Internal controls and adequacy
The Company has an adequate internal control system to safeguard assets and protect against losses from any unauthorised use or disposition. The system authorises, records and reports transactions and guarantees that they are documented. The Companys internal controls are supplemented by an extensive programme of internal audits, reviews by the management, and documented policies, guidelines and procedures.
Cautionary statement
This Management Discussion and Analysis may include forward-looking statements regarding the Companys objectives, plans, estimates, and expectations, as defined under applicable laws and regulations.
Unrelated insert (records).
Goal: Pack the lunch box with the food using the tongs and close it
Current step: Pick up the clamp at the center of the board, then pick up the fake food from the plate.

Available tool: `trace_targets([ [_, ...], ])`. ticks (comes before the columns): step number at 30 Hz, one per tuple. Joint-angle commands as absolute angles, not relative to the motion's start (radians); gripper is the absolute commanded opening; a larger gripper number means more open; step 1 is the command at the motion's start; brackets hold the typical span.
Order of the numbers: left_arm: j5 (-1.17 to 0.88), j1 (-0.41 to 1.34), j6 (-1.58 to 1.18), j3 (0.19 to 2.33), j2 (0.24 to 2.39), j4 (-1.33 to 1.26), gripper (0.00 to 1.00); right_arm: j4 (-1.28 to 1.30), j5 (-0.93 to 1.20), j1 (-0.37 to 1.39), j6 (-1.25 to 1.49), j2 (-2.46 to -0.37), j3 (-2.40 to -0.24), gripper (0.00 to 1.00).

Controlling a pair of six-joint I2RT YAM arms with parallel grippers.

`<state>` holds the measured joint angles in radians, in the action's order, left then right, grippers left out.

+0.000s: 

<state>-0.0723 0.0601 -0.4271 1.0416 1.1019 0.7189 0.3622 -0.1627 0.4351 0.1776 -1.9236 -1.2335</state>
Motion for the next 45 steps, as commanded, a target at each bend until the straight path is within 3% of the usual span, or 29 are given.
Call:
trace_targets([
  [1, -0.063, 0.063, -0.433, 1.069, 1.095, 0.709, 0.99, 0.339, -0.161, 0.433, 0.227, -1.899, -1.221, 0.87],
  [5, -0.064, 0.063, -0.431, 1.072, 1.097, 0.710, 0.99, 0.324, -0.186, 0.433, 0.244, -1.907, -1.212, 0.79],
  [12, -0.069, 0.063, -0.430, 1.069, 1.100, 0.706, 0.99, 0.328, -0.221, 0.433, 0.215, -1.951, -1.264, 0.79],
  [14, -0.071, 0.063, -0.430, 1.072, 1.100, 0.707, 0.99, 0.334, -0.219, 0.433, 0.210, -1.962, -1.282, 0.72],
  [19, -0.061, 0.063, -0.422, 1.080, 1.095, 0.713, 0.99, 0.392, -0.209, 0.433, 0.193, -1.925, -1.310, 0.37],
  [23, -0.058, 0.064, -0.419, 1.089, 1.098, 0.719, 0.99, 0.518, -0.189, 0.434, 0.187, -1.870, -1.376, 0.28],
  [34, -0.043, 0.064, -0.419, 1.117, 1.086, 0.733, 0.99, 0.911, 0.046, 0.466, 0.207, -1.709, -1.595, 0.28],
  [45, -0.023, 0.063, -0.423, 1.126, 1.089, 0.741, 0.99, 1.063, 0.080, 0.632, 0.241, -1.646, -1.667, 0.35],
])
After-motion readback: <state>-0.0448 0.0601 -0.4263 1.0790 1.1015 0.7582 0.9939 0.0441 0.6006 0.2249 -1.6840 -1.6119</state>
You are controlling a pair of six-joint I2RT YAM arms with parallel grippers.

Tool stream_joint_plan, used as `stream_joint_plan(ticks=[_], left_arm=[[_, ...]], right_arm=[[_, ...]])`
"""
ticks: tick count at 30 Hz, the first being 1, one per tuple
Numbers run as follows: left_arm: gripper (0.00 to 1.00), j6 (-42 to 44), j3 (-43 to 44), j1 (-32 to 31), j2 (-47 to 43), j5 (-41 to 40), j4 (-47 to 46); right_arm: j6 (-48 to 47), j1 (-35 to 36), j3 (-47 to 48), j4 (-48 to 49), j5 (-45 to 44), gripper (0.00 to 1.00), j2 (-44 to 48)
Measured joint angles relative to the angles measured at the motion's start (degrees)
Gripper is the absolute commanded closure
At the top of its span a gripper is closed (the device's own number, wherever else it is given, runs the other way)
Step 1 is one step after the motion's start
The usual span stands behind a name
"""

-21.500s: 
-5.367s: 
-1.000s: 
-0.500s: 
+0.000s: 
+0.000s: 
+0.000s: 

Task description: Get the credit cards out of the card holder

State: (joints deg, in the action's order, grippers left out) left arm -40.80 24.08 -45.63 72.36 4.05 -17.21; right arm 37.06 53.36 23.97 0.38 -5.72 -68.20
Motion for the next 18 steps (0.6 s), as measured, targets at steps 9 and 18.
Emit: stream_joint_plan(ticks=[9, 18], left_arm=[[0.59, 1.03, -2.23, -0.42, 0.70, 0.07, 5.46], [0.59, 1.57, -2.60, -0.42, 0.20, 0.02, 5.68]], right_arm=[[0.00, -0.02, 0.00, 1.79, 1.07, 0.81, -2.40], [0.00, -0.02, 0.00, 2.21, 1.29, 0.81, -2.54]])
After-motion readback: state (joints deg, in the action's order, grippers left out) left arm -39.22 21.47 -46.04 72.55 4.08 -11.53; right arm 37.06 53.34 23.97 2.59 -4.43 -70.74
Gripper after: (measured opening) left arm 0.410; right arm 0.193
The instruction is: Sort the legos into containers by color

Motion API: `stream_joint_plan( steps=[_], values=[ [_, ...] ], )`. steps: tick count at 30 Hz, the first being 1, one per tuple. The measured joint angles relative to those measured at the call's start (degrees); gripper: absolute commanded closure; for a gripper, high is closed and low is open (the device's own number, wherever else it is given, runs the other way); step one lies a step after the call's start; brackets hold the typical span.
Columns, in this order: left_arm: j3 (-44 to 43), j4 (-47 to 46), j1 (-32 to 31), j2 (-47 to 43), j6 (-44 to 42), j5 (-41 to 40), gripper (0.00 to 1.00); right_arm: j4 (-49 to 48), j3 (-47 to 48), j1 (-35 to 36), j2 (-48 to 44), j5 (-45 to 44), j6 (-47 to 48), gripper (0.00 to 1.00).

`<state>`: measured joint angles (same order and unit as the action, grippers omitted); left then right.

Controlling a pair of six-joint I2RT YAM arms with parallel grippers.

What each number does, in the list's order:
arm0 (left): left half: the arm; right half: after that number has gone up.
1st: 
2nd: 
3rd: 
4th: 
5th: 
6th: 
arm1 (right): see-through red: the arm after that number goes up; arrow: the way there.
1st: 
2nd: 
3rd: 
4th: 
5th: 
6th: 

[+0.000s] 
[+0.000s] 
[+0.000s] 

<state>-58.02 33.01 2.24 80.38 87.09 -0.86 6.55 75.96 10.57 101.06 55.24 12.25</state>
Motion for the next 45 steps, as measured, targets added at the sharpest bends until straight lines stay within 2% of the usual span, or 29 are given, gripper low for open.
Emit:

Various factors, including a downturn in the financial services sector, political and economic shifts in India or key overseas markets, tax laws, litigation, labour issues, exchange rate movements, interest rate changes, and others, could affect the Companys operations. Actual results may differ significantly from those expressed or implied. This report should be read together with the accompanying financial statements and related notes.